| What to work on |
All records below are to be transcribed exactly, with every picture left out.

- - - -

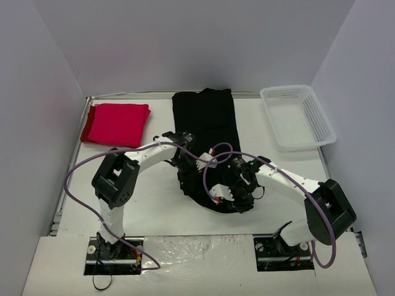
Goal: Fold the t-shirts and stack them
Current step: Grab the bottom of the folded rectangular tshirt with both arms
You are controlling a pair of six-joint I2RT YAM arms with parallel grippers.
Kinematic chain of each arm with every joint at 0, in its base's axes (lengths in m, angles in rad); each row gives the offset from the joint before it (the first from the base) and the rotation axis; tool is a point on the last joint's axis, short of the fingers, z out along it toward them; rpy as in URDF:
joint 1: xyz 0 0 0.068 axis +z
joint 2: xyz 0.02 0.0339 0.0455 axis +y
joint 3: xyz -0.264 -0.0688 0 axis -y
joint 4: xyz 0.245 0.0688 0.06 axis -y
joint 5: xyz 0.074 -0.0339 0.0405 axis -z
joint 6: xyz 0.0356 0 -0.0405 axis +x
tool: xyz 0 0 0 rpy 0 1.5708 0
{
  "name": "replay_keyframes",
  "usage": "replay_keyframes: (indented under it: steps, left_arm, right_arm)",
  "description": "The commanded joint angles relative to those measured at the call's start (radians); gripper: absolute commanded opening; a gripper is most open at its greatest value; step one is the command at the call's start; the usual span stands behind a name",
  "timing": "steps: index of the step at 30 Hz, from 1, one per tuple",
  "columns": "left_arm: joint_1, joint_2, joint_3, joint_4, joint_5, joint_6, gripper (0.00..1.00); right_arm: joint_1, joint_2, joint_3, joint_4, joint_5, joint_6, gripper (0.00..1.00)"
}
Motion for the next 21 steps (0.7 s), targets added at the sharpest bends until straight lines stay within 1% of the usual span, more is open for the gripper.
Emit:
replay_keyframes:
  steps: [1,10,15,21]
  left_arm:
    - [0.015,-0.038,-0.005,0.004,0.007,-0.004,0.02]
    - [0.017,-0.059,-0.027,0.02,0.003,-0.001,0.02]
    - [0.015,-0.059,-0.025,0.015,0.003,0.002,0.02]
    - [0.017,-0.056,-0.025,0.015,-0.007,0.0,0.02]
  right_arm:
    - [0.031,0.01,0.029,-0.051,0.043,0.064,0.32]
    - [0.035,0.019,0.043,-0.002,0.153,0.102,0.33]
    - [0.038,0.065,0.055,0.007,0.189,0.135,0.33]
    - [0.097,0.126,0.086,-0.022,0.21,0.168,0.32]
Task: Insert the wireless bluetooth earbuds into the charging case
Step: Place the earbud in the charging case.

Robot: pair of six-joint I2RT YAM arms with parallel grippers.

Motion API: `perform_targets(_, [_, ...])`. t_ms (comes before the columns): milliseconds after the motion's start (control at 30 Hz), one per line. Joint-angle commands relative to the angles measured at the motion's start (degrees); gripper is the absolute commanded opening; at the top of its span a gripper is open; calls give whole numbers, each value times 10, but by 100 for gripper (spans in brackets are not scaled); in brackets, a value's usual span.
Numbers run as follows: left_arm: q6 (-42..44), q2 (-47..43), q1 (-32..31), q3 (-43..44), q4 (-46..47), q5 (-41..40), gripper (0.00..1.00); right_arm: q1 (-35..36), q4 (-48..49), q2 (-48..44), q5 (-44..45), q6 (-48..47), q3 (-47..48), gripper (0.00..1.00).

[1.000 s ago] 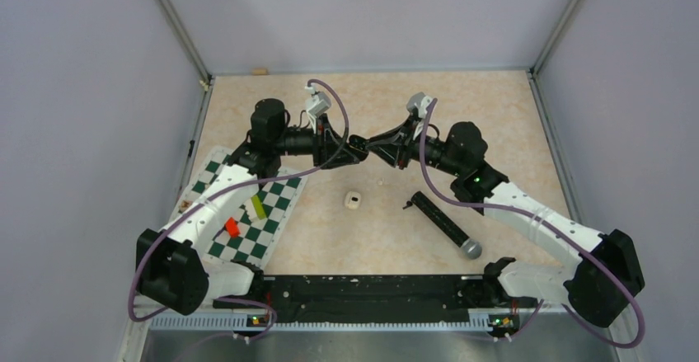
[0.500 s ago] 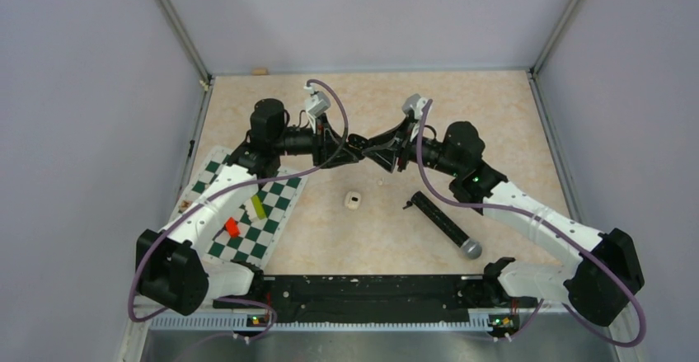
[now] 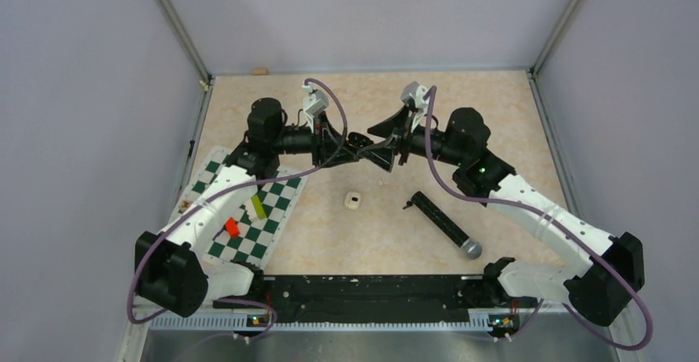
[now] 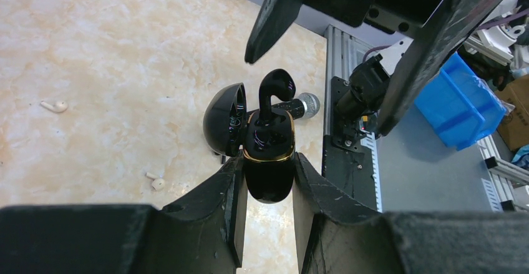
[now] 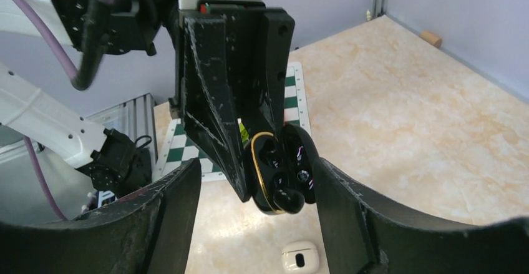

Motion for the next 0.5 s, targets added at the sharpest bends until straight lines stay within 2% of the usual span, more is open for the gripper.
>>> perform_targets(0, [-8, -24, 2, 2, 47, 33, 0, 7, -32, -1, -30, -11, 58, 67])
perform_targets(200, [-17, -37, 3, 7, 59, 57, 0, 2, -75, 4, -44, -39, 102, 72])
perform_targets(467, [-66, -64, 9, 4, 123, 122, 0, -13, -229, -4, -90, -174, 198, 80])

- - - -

| Solution below |
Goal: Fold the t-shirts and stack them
Current step: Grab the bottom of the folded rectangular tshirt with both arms
You are controlling a pair of six-joint I2RT YAM arms with parallel grippers.
Kinematic chain of each arm with every joint at 0, in its base's axes (lengths in m, angles in rad); each row gives the offset from the joint before it (the first from the base) and the rotation axis; tool is a point on the last joint's axis, short of the fingers, z out along it toward them; rpy as in URDF:
joint 1: xyz 0 0 0.068 axis +z
joint 2: xyz 0.02 0.0339 0.0455 axis +y
joint 3: xyz -0.264 -0.0688 0 axis -y
joint 4: xyz 0.245 0.0688 0.06 axis -y
joint 5: xyz 0.074 -0.0339 0.0405 axis -z
joint 6: xyz 0.0356 0 -0.0405 axis +x
tool: xyz 0 0 0 rpy 0 1.5708 0
{
  "name": "replay_keyframes",
  "usage": "replay_keyframes: (indented under it: steps, left_arm, right_arm)",
  "description": "The commanded joint angles relative to those measured at the call's start (radians); gripper: absolute commanded opening; a gripper is most open at its greatest value; step one is the command at the call's start; the usual span stands behind a name",
  "timing": "steps: index of the step at 30 Hz, from 1, one per tuple",
  "columns": "left_arm: joint_1, joint_2, joint_3, joint_4, joint_5, joint_6, gripper (0.00..1.00); right_arm: joint_1, joint_2, joint_3, joint_4, joint_5, joint_6, gripper (0.00..1.00)"
}
Motion for the next 21 steps (0.7 s), targets added at the sharpest bends until straight lines stay within 1% of the usual span, more is open for the gripper.
Emit:
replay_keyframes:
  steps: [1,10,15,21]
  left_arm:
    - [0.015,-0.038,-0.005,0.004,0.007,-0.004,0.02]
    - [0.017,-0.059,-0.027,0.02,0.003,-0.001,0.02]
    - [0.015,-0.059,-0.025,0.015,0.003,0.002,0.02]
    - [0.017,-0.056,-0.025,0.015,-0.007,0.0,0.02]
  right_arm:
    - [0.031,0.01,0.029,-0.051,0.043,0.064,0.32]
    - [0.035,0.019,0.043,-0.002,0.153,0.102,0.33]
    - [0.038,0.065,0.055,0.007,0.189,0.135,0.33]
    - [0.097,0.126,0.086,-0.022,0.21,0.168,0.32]
Task: Insert the wireless bluetooth earbuds into the charging case
Step: Place the earbud in the charging case.

Robot: pair of six-joint I2RT YAM arms with parallel grippers.

Motion API: `perform_targets(_, [_, ...])`. t_ms (comes before the columns): milliseconds after the motion's start (control at 30 Hz), one per line. Joint-angle commands relative to the angles measured at the motion's start (degrees); gripper is the absolute commanded opening; at the top of its span a gripper is open; calls give whole numbers, each value times 10, but by 100 for gripper (spans in brackets are not scaled); in brackets, a value's usual span.
Numbers run as follows: left_arm: q6 (-42..44), q2 (-47..43), q1 (-32..31), q3 (-43..44), q4 (-46..47), q5 (-41..40), gripper (0.00..1.00); right_arm: q1 (-35..36), q4 (-48..49), q2 (-48..44), q5 (-44..45), q6 (-48..47), q3 (-47..48), gripper (0.00..1.00).

[1.000 s ago] 
[0.500 s ago] 
[now] 
[now] 
[now] 

Motion for the next 0.5 s, targets added at the sharpest bends until straight lines stay within 2% of the usual span, more is open for the gripper.
>>> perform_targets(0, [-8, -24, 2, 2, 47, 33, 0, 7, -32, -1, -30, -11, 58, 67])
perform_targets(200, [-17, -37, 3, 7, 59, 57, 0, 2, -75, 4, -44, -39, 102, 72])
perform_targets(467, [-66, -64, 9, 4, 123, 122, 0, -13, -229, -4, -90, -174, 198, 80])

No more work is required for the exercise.